Week 10 Lab: Mass Spectrometry

waters lab visit

Lab 10

Overview

In this lab, we used several types of mass spectrometry techniques at the Waters Immerse Lab in Cambridge to analyze proteins and large biomolecular complexes. The experiments focused on measuring protein molecular weight, protein folding and structure, peptide sequencing, and oligomeric assembly states.

The primary protein analyzed throughout the lab was enhanced Green Fluorescent Protein (eGFP), which was studied using multiple workflows on the Waters Xevo G3 QTof and Waters BioAccord LC-MS systems. We also analyzed Keyhole Limpet Hemocyanin (KLH) using charge detection mass spectrometry (CDMS).

Part I — Intact Protein Molecular Weight Measurement

In the first experiment, intact eGFP was analyzed on the Waters Xevo G3 QTof LC-MS system under denaturing conditions. The protein sample was first buffer exchanged into ammonium acetate using spin columns and then injected into the LC-MS system.

The liquid chromatography system separated the sample before electrospray ionization and mass analysis. Because the LC solvents and acidic conditions denatured the protein, eGFP unfolded during analysis and produced a broad charge state distribution.

Using the measured mass-to-charge (m/z) values and charge states, we calculated the molecular weight of eGFP and compared it to the predicted molecular weight from the amino acid sequence.

This experiment demonstrated how LC-MS can accurately determine intact protein mass and confirm protein identity.

Part II — Native vs. Denatured Protein Structure

In the second experiment, eGFP was analyzed in both native and denatured forms using direct infusion mass spectrometry on the Waters Xevo G3 QTof.

The native protein remained folded in ammonium acetate buffer and produced lower charge states because fewer protonation sites were exposed. After adding formic acid, the protein unfolded and produced broader, higher charge state distributions.

Comparing the native and denatured spectra showed how protein structure affects electrospray ionization behavior and charge state formation.

This experiment demonstrated that mass spectrometry can provide information not only about molecular weight, but also about higher-order protein structure and folding state.
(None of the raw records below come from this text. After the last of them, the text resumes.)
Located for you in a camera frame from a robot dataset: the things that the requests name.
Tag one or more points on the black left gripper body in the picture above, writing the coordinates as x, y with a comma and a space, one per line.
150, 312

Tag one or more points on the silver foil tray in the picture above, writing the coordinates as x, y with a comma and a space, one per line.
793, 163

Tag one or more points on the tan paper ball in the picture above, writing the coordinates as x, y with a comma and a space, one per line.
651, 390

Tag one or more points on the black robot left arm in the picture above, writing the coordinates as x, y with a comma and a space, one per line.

Part III — Peptide Mapping and Protein Sequencing

In the third experiment, eGFP was digested with trypsin to generate smaller peptide fragments. Trypsin cleaves proteins after lysine (K) and arginine (R) residues, producing predictable peptide fragments.
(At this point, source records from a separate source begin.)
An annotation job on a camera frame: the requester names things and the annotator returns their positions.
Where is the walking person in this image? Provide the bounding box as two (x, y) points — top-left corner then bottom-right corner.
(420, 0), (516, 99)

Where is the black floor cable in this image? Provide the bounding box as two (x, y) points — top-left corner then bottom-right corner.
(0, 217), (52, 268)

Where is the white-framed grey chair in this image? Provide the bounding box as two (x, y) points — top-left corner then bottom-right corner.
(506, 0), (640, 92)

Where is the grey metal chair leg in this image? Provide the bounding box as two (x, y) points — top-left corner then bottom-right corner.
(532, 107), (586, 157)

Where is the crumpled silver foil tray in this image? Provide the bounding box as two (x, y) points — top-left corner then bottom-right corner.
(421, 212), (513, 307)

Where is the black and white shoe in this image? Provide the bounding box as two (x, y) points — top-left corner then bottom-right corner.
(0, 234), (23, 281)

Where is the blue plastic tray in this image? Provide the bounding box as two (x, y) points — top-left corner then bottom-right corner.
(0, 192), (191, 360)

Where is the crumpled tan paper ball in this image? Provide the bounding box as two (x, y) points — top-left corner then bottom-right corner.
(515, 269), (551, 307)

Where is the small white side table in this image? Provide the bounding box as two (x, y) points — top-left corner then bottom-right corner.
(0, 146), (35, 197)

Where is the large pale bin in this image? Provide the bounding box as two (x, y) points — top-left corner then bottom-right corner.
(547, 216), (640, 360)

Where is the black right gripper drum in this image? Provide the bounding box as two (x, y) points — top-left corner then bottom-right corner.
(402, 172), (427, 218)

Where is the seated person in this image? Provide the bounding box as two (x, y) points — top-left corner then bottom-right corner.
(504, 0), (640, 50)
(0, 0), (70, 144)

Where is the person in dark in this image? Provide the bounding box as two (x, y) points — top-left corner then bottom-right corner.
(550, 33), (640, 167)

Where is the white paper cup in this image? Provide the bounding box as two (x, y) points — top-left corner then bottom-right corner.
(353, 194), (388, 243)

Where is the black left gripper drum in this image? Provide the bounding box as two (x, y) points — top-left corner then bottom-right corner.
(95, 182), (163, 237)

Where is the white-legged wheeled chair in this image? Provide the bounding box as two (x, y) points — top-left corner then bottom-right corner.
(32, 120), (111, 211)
The peptide mixture was analyzed using the Waters BioAccord LC-MS system. Liquid chromatography separated the peptides, and tandem mass spectrometry fragmented selected peptide ions to determine amino acid sequences.

Using peptide masses and fragmentation spectra, we generated a peptide map of eGFP and confirmed the primary amino acid sequence of the protein.
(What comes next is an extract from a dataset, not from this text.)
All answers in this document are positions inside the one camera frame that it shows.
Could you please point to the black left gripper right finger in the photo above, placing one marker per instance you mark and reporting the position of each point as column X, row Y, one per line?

This experiment demonstrated how LC-MS/MS can identify proteins, determine peptide sequences, and measure sequence coverage.

Part IV — Charge Detection Mass Spectrometry of KLH

In the final experiment, Keyhole Limpet Hemocyanin (KLH) was analyzed using the Waters Xevo CDMS system.

KLH forms extremely large oligomeric protein complexes in the megadalton mass range, which are difficult to analyze using conventional mass spectrometry because their charge states overlap heavily.

Charge detection mass spectrometry (CDMS) directly measures both the charge and mass of individual ions, allowing accurate mass measurements of very large protein assemblies.

Using CDMS, we identified multiple oligomeric states of KLH, including decamers and larger multidecameric complexes.

This experiment demonstrated how advanced mass spectrometry methods can analyze extremely large biomolecular assemblies that are inaccessible using standard LC-MS techniques.

Conclusion

Overall, this lab introduced several important applications of mass spectrometry in modern biochemistry and biotechnology.

Using the Waters Xevo G3 QTof, Waters BioAccord, and Waters Xevo CDMS systems, we measured:

  • Intact protein molecular weight
  • Protein folding and structure
  • Peptide sequences
  • Oligomeric assembly states

These experiments demonstrated how mass spectrometry can provide structural, molecular, and sequence-level information about biological molecules with high sensitivity and precision.